Just the other day, I confessed to my RedState colleagues that I’ve been battling a wicked case of “writer’s block” of late. We all go through it from time-to-time. Typically, what I encounter is — I’ll have a momentary flash of inspiration but then talk myself out of following through because I know I have other things to attend to and I worry I just won’t have the time to devote to creating something worthwhile, meaningful to share. That’s my insecurity talking, of course. And my stressed-out, overloaded brain.
Do you know when I don’t run into that? When I feel that flash of inspiration and just go with it without overthinking it. When I stop worrying about who will read what I write or, even more to the point, appreciate it. I need to get over that (and myself). “Don’t worry that it’s not good enough for anyone else to hear….” (Or, read/share, as it were.) So, dear readers, here goes:
We’re in the Season of Advent. We’re in the homestretch of 2020, rounding the bend with Christmas in sight. Normally, that brings with it an added air of excitement. Even with the stress of the hustle-bustle, there’s the knowledge that we are in the middle of a very special time of the year. Whatever your personal expectations of Christmas are, there’s an energy and light to this season that speaks to those of us who believe. For we know, when you peel away the wrapping paper, the lit-up trees and houses, the stockings hung with care, the parties and pageants, the jingle jangle of Christmas music and the nostalgia of stop-motion animated specials, at the heart of it all is the story of our Lord and Savior. Of His entry into this world, into our lives and hearts — of the most precious gift of all.
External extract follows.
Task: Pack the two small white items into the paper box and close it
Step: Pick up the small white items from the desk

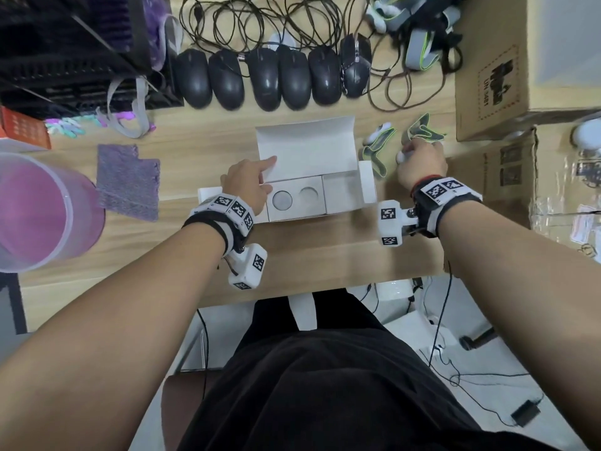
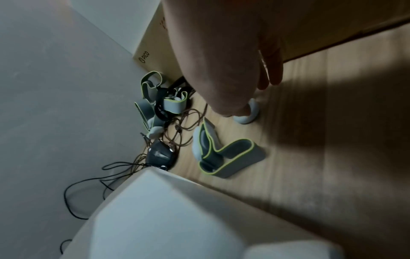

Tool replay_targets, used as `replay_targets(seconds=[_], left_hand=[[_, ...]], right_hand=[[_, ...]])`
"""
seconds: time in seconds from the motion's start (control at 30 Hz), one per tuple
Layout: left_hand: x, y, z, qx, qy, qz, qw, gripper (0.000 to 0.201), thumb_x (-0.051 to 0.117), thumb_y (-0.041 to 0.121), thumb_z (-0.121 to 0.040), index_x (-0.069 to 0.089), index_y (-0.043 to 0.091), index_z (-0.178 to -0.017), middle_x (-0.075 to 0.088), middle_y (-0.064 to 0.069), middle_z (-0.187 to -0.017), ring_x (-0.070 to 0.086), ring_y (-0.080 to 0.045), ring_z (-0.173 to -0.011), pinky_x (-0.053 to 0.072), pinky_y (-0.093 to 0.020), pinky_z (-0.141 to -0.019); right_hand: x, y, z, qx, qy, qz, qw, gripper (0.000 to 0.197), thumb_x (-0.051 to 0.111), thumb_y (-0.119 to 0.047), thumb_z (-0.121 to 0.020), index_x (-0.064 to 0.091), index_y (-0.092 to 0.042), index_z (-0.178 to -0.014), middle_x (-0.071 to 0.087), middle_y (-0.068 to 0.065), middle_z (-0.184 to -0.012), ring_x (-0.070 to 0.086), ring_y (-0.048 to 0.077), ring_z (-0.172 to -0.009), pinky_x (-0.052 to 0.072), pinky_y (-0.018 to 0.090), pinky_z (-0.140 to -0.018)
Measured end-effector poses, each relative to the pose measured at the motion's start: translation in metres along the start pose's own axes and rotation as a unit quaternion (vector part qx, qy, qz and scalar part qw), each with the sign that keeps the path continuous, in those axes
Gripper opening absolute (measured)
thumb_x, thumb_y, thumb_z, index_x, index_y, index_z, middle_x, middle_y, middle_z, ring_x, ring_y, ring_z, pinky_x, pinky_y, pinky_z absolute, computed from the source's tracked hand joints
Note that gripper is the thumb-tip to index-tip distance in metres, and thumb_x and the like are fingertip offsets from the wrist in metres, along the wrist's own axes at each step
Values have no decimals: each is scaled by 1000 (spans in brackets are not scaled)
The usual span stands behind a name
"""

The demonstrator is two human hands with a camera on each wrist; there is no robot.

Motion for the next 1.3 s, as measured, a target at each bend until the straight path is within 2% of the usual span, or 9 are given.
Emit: replay_targets(seconds=[0.13,0.37,0.43,0.57,0.87,0.97,1.03,1.13,1.3], left_hand=[[1,3,0,-5,-3,-10,1000,57,65,9,-93,52,36,-141,54,1,-94,54,-25,-92,43,-46,-102],[1,7,1,-7,-5,-23,1000,57,64,11,-94,50,37,-143,54,1,-96,51,-22,-92,42,-44,-102],[2,5,1,-7,-5,-22,1000,57,64,11,-94,50,36,-143,54,0,-97,51,-22,-93,41,-44,-103],[3,5,2,-5,-4,-26,1000,56,64,11,-94,50,36,-143,55,-1,-99,52,-24,-97,41,-44,-103],[2,5,3,-3,-9,-31,999,57,63,12,-95,49,37,-144,55,1,-98,48,-20,-93,40,-43,-104],[-1,6,5,-4,-4,-30,1000,56,63,12,-95,49,37,-143,55,1,-98,50,-21,-92,41,-43,-103],[-3,7,6,-6,-2,-28,1000,55,63,12,-95,50,37,-143,55,1,-98,51,-22,-93,41,-43,-103],[-4,9,9,-6,8,-15,1000,54,64,10,-94,53,36,-141,58,-1,-102,56,-28,-100,41,-44,-104],[-6,7,11,-6,27,-5,1000,55,65,9,-92,54,35,-140,59,-1,-101,56,-27,-102,41,-43,-104]], right_hand=[[5,2,1,-10,3,1,1000,25,55,-14,-90,61,-15,-114,47,16,-129,55,39,-111,41,36,-97],[11,7,0,-16,-18,15,1000,9,69,-18,-83,67,-14,-91,57,12,-121,60,34,-103,45,32,-86],[9,9,1,-3,-11,-9,1000,21,71,-18,-81,63,-14,-100,61,8,-112,61,33,-104,44,32,-81],[7,10,4,-3,-3,-39,999,51,79,-23,-74,53,-14,-117,61,11,-120,59,33,-109,46,37,-89],[4,9,13,14,-65,-77,995,22,78,-21,-73,64,-17,-90,68,11,-104,63,29,-96,41,27,-72],[-24,-17,17,-59,-10,-118,991,16,74,-26,-78,67,-13,-83,71,13,-90,64,30,-86,45,30,-69],[-47,-48,26,-117,2,-156,981,16,71,-28,-83,70,-14,-92,73,7,-88,68,25,-84,54,35,-77],[-63,-101,53,-217,-67,-182,957,20,70,-25,-89,70,-17,-107,73,-2,-91,72,10,-74,59,26,-72],[-9,-149,103,-319,-179,-36,930,15,76,-30,-82,68,-21,-91,63,-6,-81,58,9,-71,45,18,-61]])
Point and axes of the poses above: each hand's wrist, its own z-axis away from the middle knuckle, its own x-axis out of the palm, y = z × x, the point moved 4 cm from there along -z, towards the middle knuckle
This year feels different. How could it not? We’re awash in the pandemic, election, tales of treachery, a cold civil war. We’re drowning in bad news. So much so that remembering to focus on the GOOD NEWS of His pending arrival truly is a challenge.
Today’s message from my church had to do with “the wilderness” — that brutal, lonely, barren place that has seen so much struggle. It seems we are, at present, in the most wildernessy of wildernesses.
And yet…there is this:
A voice of one calling:
“In the wilderness prepare
the way for the Lord
make straight in the desert
a highway for our God.
In this season most bleak and weary, remember that God draws near; that we are not truly alone; that the darkness is not mightier than the Light of the World.
Remember His name — Emmanuel — God with us.
Let every heart prepare Him room. And Heaven and nature sing.